Both John and Gwyn felt totally at home in this busy place, so redolent of the atmosphere and memories of the two decades in which they had fought their way around much of the known world. It was less attractive to the timid Thomas, though he relished the thought of being attached, albeit temporarily, to the retinue of the Primate of England, even though this particular archbishop was more of an administrator and soldier than a Vicar of God. As they waited for someone to fetch them, Gwyn stared around him with a frown. 'What in hell is our king doing here, camped on a bloody cliff miles from anywhere?'

De Wolfe looked into the distance with a practised military eye, scanning the great curve of the river as it flowed past the foot of the cliffs.

'Richard does nothing without a purpose, Gwyn. He's the best soldier the world has known since Alexander, so they say. I'll wager he's going to fortify this place to block the Seine against Philip Augustus.'

Eventually, a fat clerk came from the archbishop's tent and settled the three visitors in their various lodgings for the coming night. When John explained that he needed to see Hubert Waiter about the murder of one of his new law officers, the cleric, who was a canon from St Albans, took the matter with the seriousness that it deserved.

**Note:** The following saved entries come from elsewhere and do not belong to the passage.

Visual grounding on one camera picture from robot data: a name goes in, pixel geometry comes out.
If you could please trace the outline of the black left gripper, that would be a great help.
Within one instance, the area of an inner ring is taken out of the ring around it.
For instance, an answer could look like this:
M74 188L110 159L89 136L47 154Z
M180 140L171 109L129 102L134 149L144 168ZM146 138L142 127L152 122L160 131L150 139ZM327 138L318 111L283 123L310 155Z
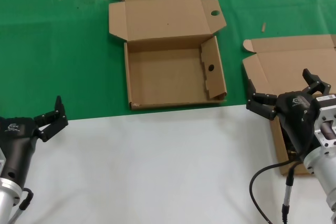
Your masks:
M61 96L53 111L32 118L1 118L1 151L6 161L1 178L18 185L26 182L37 139L47 142L68 125Z

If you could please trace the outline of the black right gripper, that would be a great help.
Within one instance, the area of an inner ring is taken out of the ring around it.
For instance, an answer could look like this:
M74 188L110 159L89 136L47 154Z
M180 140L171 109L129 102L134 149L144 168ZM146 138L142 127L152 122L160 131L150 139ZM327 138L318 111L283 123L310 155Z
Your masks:
M303 161L312 150L320 146L313 133L316 113L310 110L312 95L316 92L323 96L329 95L331 85L307 68L303 70L302 76L308 85L303 91L287 92L278 97L258 93L253 82L248 79L246 109L270 121L278 115L281 127Z

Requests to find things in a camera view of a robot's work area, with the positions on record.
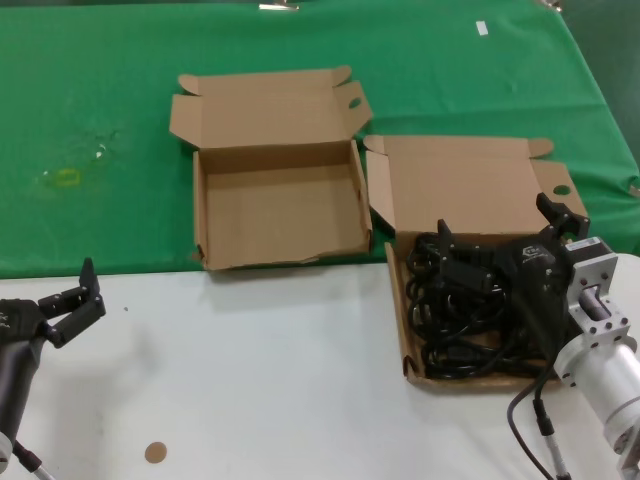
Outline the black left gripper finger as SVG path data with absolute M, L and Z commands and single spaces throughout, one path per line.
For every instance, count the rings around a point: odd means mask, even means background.
M 44 337 L 60 349 L 91 327 L 106 314 L 100 284 L 93 260 L 87 257 L 79 275 L 79 286 L 38 301 L 40 312 L 47 320 L 60 320 L 55 325 L 45 324 Z

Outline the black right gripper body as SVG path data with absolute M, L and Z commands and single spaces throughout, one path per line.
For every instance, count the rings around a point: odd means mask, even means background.
M 495 247 L 495 266 L 506 280 L 511 310 L 549 363 L 556 360 L 569 330 L 568 268 L 561 247 L 556 228 Z

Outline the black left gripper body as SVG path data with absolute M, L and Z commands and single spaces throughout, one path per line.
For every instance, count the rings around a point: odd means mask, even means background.
M 1 433 L 16 436 L 40 365 L 49 318 L 43 300 L 1 301 Z

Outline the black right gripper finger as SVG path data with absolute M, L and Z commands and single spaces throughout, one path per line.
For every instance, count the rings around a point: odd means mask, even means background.
M 572 235 L 576 241 L 587 238 L 589 219 L 574 213 L 564 203 L 553 202 L 545 193 L 539 193 L 536 207 L 548 222 L 539 232 L 541 238 L 550 241 L 561 241 L 566 235 Z
M 437 221 L 437 233 L 443 278 L 472 291 L 492 291 L 495 249 L 457 241 L 443 219 Z

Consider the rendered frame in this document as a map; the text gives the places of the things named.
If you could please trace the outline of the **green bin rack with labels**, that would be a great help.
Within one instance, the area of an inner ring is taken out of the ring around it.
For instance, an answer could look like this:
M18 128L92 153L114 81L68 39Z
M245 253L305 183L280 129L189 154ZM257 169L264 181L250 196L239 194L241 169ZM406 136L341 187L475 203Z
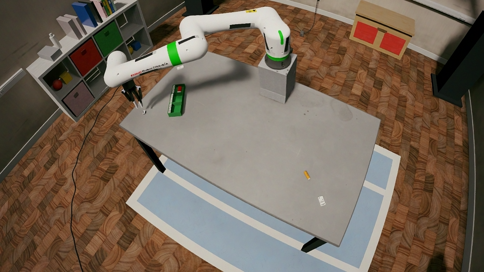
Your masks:
M182 86L182 90L181 92L177 93L178 87L180 86ZM182 116L185 87L185 84L177 84L172 86L171 98L168 106L169 117Z

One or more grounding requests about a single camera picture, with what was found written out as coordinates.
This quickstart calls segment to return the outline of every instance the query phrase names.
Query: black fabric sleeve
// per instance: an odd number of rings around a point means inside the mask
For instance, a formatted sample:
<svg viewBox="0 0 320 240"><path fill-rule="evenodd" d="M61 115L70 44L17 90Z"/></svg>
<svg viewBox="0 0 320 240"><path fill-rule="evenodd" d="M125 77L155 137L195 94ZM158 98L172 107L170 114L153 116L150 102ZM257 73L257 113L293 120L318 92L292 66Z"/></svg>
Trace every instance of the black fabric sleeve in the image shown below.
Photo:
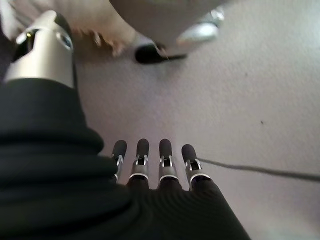
<svg viewBox="0 0 320 240"><path fill-rule="evenodd" d="M102 148L75 90L46 79L0 86L0 239L249 239L213 182L117 185Z"/></svg>

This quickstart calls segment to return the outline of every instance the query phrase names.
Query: fabric
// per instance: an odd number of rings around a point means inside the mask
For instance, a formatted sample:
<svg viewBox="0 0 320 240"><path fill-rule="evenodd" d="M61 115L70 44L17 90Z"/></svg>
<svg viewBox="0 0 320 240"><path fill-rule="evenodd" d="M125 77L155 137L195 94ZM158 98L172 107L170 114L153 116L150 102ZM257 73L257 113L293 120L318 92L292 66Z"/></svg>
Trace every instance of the fabric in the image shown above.
<svg viewBox="0 0 320 240"><path fill-rule="evenodd" d="M249 239L211 181L195 191L115 184L75 90L14 80L0 87L0 113L2 240Z"/></svg>
<svg viewBox="0 0 320 240"><path fill-rule="evenodd" d="M93 32L96 43L101 45L105 41L110 44L114 55L136 37L136 31L119 16L108 0L1 0L4 35L14 40L47 10L62 14L76 33Z"/></svg>

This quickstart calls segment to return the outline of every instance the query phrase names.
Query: floor
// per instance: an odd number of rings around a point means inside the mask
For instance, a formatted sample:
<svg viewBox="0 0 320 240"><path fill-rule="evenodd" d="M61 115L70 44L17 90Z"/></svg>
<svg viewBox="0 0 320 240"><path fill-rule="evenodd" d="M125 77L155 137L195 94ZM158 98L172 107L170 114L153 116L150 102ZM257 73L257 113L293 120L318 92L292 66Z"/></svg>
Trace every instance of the floor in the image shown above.
<svg viewBox="0 0 320 240"><path fill-rule="evenodd" d="M188 188L181 147L201 158L310 174L320 172L320 1L244 0L225 7L217 41L181 61L134 62L134 48L76 41L81 101L103 154L126 140L120 182L140 138L150 143L150 187L158 184L158 145L172 142ZM147 42L139 37L137 45ZM320 240L320 184L224 169L205 171L253 240Z"/></svg>

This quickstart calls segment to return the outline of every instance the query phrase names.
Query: black cable
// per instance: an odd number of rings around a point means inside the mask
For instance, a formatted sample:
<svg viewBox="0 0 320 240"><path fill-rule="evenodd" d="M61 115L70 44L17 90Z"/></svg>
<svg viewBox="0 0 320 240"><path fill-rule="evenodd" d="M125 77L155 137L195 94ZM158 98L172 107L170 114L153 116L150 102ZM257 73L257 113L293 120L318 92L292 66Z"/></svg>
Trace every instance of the black cable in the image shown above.
<svg viewBox="0 0 320 240"><path fill-rule="evenodd" d="M299 180L305 180L305 181L311 181L311 182L320 182L320 175L317 175L317 174L309 174L309 173L294 172L294 171L283 171L283 170L263 168L259 166L233 165L233 164L227 164L227 163L222 163L218 161L208 160L204 158L198 158L198 160L203 163L215 165L215 166L226 168L226 169L256 172L261 174L268 174L271 176L299 179Z"/></svg>

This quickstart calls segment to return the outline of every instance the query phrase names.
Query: robotic finger
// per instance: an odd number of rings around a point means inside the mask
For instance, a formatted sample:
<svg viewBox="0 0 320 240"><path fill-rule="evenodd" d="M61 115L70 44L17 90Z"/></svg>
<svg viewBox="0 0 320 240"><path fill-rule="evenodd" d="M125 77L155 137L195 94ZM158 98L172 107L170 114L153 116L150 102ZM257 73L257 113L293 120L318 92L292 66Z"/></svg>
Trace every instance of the robotic finger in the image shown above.
<svg viewBox="0 0 320 240"><path fill-rule="evenodd" d="M140 139L136 146L136 157L132 164L128 187L139 190L149 189L148 155L149 142L144 138Z"/></svg>
<svg viewBox="0 0 320 240"><path fill-rule="evenodd" d="M124 140L119 140L114 144L112 150L112 160L116 162L116 166L118 167L117 172L114 174L114 181L117 182L119 175L121 173L122 165L124 163L124 158L127 151L127 143Z"/></svg>
<svg viewBox="0 0 320 240"><path fill-rule="evenodd" d="M197 159L197 154L193 146L186 144L181 149L185 164L185 173L189 183L190 191L205 191L215 187L211 178L205 174Z"/></svg>
<svg viewBox="0 0 320 240"><path fill-rule="evenodd" d="M172 160L171 142L168 139L162 139L159 144L159 185L160 191L182 190L178 180L175 164Z"/></svg>

'His Grace is fully occupied this evening, Sir John. He has many matters of grave importance concerning the financing of the campaign to discuss with the king and several of his major barons. But I am sure he will see you in the morning.'

Thankful for the prospect of a good night's rest after their continuous journeying for almost a week, John had another good meal in the early evening. Then he spent an hour or two spinning yarns of days gone by with several older warriors in the knights' quarters, before wrapping himself in his cloak and sleeping soundly on a hessian bag of hay purloined by a page from the stables. Gwyn had a similar orgy of reminiscence with the more senior men-at-arms, several of whom he had met in previous campaigns. As for Thomas, he was delighted to curl up in a comer of the administrator's marquee and eavesdrop on the conversations of several canons and archdeacons from Normandy and Poitou.

The morning was blasted alive by trumpets soon after dawn, and there was an hour of sleepy activity as fires were revived, food cooked and animals fed by the couple of hundred occupants of the cliff top camp. The fat canon, reluctantly seconded from the main court at Rouen, appeared at about the seventh hour and summoned de Wolfe to Hubert Waiter's accommodation, a trio of connected tents and a circular canvas pavilion. He took Gwyn and Thomas with him, ignoring the disapproving expression of the canon at the sight of the big untidy Cornishman with wild red hair and drooping moustaches.

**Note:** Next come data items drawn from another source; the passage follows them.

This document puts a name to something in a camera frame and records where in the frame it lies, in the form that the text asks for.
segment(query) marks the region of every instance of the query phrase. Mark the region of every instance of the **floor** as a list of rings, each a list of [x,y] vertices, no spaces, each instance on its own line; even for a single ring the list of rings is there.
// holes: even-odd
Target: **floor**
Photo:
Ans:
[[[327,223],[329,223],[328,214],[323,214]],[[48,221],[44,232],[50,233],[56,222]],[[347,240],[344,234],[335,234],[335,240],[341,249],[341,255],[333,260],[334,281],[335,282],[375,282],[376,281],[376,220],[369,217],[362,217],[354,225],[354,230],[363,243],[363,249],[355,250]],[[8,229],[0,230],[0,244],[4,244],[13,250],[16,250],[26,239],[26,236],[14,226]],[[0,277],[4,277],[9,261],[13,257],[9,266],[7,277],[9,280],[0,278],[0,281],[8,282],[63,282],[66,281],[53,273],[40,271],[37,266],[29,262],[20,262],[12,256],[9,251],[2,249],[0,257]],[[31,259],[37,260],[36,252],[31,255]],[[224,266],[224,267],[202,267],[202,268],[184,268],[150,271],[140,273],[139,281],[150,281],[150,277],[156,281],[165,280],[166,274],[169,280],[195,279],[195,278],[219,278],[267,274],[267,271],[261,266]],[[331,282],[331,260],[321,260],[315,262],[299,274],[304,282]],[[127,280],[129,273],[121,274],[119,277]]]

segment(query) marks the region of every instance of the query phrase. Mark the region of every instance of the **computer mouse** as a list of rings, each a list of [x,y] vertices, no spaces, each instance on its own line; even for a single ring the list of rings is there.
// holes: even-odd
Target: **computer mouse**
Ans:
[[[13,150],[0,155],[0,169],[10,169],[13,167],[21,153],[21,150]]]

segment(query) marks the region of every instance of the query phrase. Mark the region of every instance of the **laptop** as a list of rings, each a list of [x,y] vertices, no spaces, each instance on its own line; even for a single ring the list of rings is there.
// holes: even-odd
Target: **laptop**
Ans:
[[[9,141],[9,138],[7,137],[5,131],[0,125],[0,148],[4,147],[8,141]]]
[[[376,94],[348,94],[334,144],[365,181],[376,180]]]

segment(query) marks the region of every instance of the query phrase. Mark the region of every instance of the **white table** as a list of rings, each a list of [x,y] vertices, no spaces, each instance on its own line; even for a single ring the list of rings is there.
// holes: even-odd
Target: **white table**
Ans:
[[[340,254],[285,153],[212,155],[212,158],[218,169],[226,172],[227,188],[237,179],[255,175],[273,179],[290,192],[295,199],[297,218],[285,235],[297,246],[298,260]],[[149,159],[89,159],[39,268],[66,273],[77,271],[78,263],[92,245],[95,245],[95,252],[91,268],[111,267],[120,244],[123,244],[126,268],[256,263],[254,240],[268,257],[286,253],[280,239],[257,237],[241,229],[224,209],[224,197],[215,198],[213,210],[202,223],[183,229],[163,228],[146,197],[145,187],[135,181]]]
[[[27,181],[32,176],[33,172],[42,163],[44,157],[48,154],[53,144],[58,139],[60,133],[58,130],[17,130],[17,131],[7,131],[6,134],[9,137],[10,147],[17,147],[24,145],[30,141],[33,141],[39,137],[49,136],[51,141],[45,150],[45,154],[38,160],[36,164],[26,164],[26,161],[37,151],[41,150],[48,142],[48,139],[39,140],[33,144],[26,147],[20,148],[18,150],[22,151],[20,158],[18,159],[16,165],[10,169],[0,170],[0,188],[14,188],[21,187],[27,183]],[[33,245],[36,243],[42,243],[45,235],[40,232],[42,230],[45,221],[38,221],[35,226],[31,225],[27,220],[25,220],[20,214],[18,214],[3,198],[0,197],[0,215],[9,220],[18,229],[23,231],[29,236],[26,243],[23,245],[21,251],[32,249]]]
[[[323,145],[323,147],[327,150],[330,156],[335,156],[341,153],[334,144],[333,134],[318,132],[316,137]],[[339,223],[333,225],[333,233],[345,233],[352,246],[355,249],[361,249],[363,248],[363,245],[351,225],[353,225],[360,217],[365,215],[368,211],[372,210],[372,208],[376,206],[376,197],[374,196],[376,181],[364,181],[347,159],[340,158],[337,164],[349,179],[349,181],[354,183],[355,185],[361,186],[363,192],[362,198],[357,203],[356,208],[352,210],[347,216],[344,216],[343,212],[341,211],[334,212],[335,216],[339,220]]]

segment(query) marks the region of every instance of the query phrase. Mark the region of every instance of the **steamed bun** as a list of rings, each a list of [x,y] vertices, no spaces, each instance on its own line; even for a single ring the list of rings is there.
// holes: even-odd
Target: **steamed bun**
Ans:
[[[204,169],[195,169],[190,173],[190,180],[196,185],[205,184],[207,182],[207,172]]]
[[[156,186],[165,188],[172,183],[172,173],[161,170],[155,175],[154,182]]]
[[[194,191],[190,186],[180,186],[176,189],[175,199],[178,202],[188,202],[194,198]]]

The Chief Justiciar was sitting in a folding chair behind a trestle table piled with parchments. A thin chaplain stood protectively behind him, and two clerks worked at a longer table on the far side of the tent. Hubert was a wiry man of medium height, his face lined and leathery, though he had not been on a field of battle since leaving Palestine several years earlier. Only his shaven tonsure betrayed him as a priest, as he wore a leather jerkin over a brown tunic, beneath which protruded legs encased in serge breeches, like any other fighting man. The sole token of his ecclesiastical rank was a small gold cross on a chain around his neck and the large ring of office on his finger.

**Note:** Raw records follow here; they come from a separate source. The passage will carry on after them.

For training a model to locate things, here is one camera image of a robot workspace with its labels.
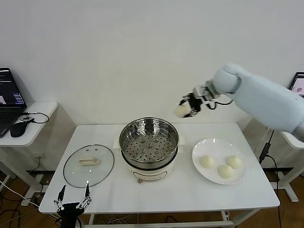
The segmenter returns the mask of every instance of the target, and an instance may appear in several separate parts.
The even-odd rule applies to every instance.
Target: glass lid
[[[89,145],[74,152],[65,163],[63,176],[76,188],[85,188],[86,182],[94,186],[102,182],[111,172],[114,156],[102,145]]]

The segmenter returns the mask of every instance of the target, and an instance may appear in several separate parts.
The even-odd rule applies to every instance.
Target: pot handle
[[[116,137],[116,138],[114,139],[114,142],[113,142],[113,149],[114,149],[114,150],[121,150],[120,145],[119,145],[119,137]]]
[[[179,134],[179,143],[177,144],[177,146],[179,148],[177,150],[177,153],[184,153],[183,146],[186,145],[185,137],[180,133],[178,134]]]

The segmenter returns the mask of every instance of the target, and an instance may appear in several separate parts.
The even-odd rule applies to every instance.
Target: white table
[[[66,184],[64,203],[82,200],[85,190],[77,189],[65,181],[63,167],[69,156],[79,148],[90,144],[102,144],[112,148],[115,139],[125,125],[78,126],[56,169],[47,192],[40,204],[42,213],[55,213],[59,191]],[[185,138],[183,153],[178,153],[173,171],[164,179],[139,184],[129,173],[120,152],[113,150],[114,167],[100,184],[90,188],[92,202],[87,214],[102,213],[159,213],[246,210],[227,221],[140,224],[130,227],[224,227],[235,226],[263,208],[277,207],[280,202],[260,167],[250,146],[236,123],[177,123],[178,132]],[[195,169],[191,153],[202,139],[220,138],[235,144],[247,157],[248,172],[235,185],[215,184]]]
[[[281,132],[281,134],[292,148],[299,151],[304,149],[304,143],[297,140],[290,133]],[[303,161],[299,161],[298,164],[296,164],[295,167],[291,171],[289,171],[286,175],[284,175],[282,172],[278,172],[278,176],[280,179],[278,183],[278,187],[279,189],[284,189],[286,191],[290,201],[292,202],[298,202],[299,199],[297,198],[294,190],[291,188],[290,182],[292,182],[296,177],[298,177],[303,172],[304,172]],[[274,189],[276,189],[276,182],[272,182],[271,185]]]
[[[48,117],[51,117],[53,112],[57,108],[56,102],[32,102],[27,103],[28,108],[26,109],[29,113],[36,113],[41,112],[46,114]],[[35,118],[35,121],[37,122],[43,122],[46,121],[46,117],[43,115],[36,114],[33,116]],[[11,153],[14,153],[14,151],[11,149],[11,147],[26,147],[31,145],[42,128],[44,127],[44,124],[34,124],[30,123],[25,133],[17,138],[13,138],[10,136],[10,133],[7,132],[4,137],[0,138],[0,170],[3,171],[7,177],[4,181],[6,183],[10,177],[13,178],[20,177],[24,182],[26,182],[30,188],[25,195],[25,198],[31,198],[33,197],[35,192],[40,192],[42,188],[42,192],[45,192],[47,189],[47,186],[42,186],[39,182],[41,181],[43,175],[39,174],[36,176],[36,178],[33,178],[31,175],[29,175],[25,170],[21,169],[21,165],[19,164],[19,161],[16,161],[16,159],[11,158]],[[22,201],[22,206],[27,206],[29,203],[27,201]]]

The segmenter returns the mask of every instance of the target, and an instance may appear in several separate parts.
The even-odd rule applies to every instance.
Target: white plate
[[[200,164],[200,158],[204,155],[210,155],[214,159],[214,168],[207,169]],[[219,175],[218,169],[222,165],[227,165],[226,160],[231,155],[237,155],[242,160],[242,165],[238,169],[233,169],[232,177],[225,179]],[[204,139],[197,143],[192,150],[192,160],[201,175],[218,184],[238,183],[247,173],[245,156],[236,146],[222,139]]]

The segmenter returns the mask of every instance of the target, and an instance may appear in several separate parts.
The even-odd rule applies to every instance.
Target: stainless steel steamer basket
[[[145,117],[129,123],[121,132],[119,144],[125,161],[140,170],[157,170],[176,156],[179,136],[165,120]]]

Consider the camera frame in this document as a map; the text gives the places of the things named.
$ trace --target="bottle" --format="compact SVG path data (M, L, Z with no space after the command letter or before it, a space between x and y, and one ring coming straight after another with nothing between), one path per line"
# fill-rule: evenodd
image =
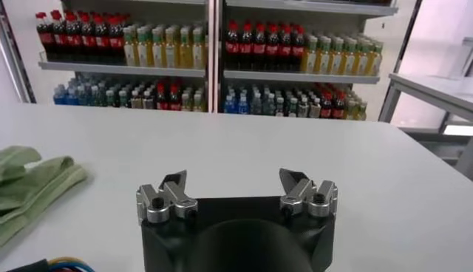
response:
M317 58L317 38L314 36L309 37L309 48L305 50L304 57L302 58L302 72L308 74L313 73L313 68L316 65Z
M238 69L238 25L230 21L225 41L225 66L227 69Z
M52 25L47 21L46 13L36 13L36 32L38 32L39 40L43 44L47 59L54 61L56 59L56 48Z
M67 90L67 92L69 93L69 95L67 96L67 105L73 105L73 106L79 105L79 100L77 96L75 95L76 90L77 89L75 87L70 87Z
M62 21L62 16L58 10L51 12L52 33L56 44L56 57L58 60L67 61L70 59L69 45L67 44L66 24Z
M180 68L191 69L192 64L192 45L189 39L190 27L183 27L180 29Z
M248 103L246 102L246 96L244 95L239 98L238 113L241 115L248 114Z
M251 69L251 63L253 54L253 31L251 30L251 24L245 23L243 26L243 34L239 43L239 68L249 70Z
M320 116L320 99L319 98L314 98L313 103L310 105L309 109L309 118L319 118Z
M352 38L347 39L347 46L345 52L341 57L339 75L352 75L353 64L355 63L355 48L356 40Z
M279 45L278 52L278 65L281 71L290 70L290 51L291 51L291 42L290 42L290 27L286 26L284 32L281 36L281 44Z
M194 36L194 45L192 46L192 56L194 57L194 69L204 69L205 56L202 43L202 27L196 27L192 34Z
M343 47L343 39L335 38L335 43L332 52L330 52L330 59L328 64L329 73L337 75L341 64L341 49Z
M332 95L325 93L320 104L320 118L330 119L332 115Z
M252 115L262 114L261 94L259 92L254 94L253 100L251 101L250 110Z
M371 62L367 64L367 72L365 75L368 76L377 76L379 73L379 67L381 65L381 61L383 60L383 56L381 55L381 51L383 51L382 44L376 44L375 49L371 55Z
M171 96L169 97L171 110L180 111L179 87L176 84L171 85Z
M166 63L168 68L178 68L177 47L174 44L174 29L166 29Z
M97 44L97 54L99 61L104 63L112 62L110 49L109 26L105 24L101 16L94 17L95 22L95 42Z
M282 96L276 98L276 116L284 116L284 98Z
M143 99L141 98L140 93L135 89L132 92L132 109L142 109L143 108Z
M154 99L151 96L151 91L150 90L146 90L144 92L143 108L144 109L154 109Z
M327 37L321 38L321 49L319 54L317 54L316 59L316 67L314 68L314 72L316 74L327 74L328 71L328 62L330 60L330 42L332 40Z
M309 105L307 104L307 97L303 96L301 99L301 102L299 103L297 117L306 118L308 115L309 115Z
M296 27L293 47L291 50L291 70L299 71L301 69L302 56L304 54L304 29L301 26Z
M123 45L125 44L123 40L123 28L121 25L120 17L111 17L110 18L110 47L111 55L114 64L124 64L125 51Z
M266 34L265 25L257 24L256 35L253 45L253 69L256 71L265 70L265 50L266 50Z

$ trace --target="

When John entered, he rose with a smile of genuine pleasure and gestured to a clerk to bring the coroner a stool, which was set for him on the other side of the table. Gwyn and Thomas stood discreetly a few paces behind him, in respectful silence in the presence of this powerful man who virtually ruled England in the king's absence. It was conventional for all those who approached the Primate to kiss his ring, but in these military surroundings he made no move to offer his hand.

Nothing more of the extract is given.